Work to be completed »
Retype exactly the lines below, starting with the line that contains "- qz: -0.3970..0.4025" and ending with the last line; leave out any pictures.

Stored items from a collection »
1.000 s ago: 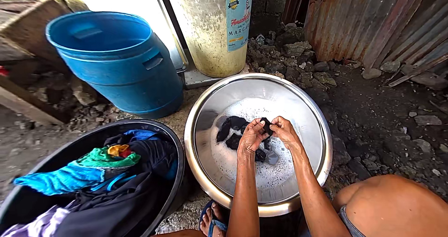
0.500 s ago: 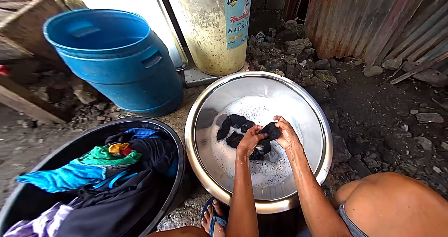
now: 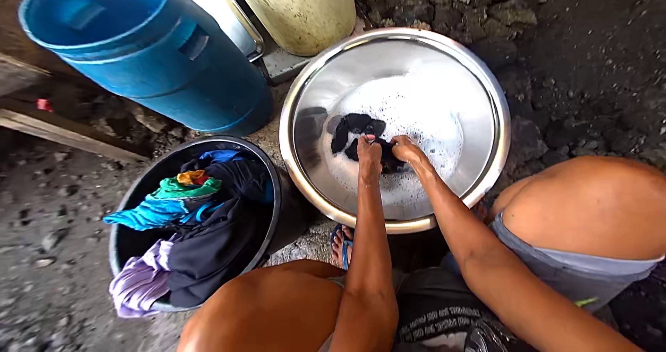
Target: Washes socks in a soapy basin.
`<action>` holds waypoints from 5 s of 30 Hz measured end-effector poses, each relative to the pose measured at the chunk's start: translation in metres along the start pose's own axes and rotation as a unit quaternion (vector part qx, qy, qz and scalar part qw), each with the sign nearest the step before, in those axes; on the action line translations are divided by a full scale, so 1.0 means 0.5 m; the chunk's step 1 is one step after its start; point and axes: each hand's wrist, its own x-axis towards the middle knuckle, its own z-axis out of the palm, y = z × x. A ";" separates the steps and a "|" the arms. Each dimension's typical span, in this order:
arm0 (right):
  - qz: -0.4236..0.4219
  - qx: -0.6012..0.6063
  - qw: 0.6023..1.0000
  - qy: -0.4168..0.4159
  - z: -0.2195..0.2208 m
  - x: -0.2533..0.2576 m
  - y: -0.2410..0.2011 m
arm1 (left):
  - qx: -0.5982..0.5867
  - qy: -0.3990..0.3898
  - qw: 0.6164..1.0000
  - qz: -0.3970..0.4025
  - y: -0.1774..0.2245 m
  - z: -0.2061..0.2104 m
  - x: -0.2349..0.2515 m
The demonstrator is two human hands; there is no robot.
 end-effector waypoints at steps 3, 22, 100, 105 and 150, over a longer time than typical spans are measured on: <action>0.041 0.050 0.998 0.026 0.015 0.005 0.008 | -0.022 -0.024 0.999 -0.004 0.007 -0.005 -0.010; -0.089 0.036 0.995 -0.037 -0.021 -0.014 -0.029 | -0.229 -0.017 0.958 -0.170 -0.049 -0.034 -0.003; -0.160 0.203 0.964 0.060 -0.031 -0.024 -0.063 | -0.331 -0.024 0.941 -0.068 -0.021 -0.025 0.005; -0.304 0.209 0.913 -0.176 0.002 -0.047 -0.082 | -0.327 0.083 0.942 0.007 -0.035 -0.030 0.020; -0.246 0.229 0.929 0.151 -0.093 -0.027 -0.051 | -0.297 -0.367 0.879 0.074 -0.006 -0.096 -0.040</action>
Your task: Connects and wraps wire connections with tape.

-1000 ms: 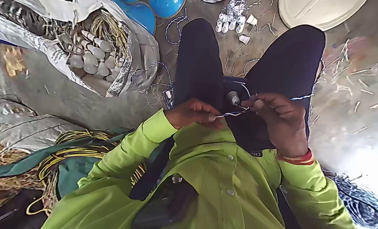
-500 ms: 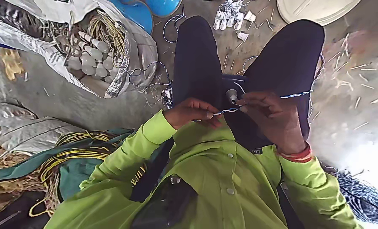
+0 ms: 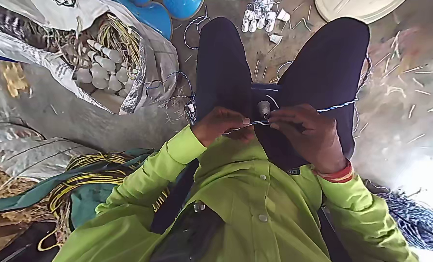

Exercise result »
  - qz: -0.3970..0.4025
  - y: -0.1774..0.2245 m
  - z: -0.2061..0.2104 m
  - x: -0.2349..0.2515 m
The demonstrator is two human hands; there is no robot.
 end-effector waypoints at steps 3, 22, 100, 105 and 150, over a longer time than typical spans are measured on: <action>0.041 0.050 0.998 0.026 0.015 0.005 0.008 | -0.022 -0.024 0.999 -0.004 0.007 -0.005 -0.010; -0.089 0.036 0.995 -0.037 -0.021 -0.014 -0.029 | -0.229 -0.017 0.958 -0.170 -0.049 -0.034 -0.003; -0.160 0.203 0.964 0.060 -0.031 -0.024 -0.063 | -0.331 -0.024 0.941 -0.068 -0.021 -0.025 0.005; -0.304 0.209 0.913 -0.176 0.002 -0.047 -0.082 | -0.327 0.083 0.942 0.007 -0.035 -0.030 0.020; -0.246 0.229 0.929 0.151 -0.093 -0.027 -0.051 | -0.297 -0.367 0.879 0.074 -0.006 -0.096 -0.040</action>
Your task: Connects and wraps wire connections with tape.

-1000 ms: 
-500 ms: 
+0 ms: 

Nothing else is required to complete the exercise.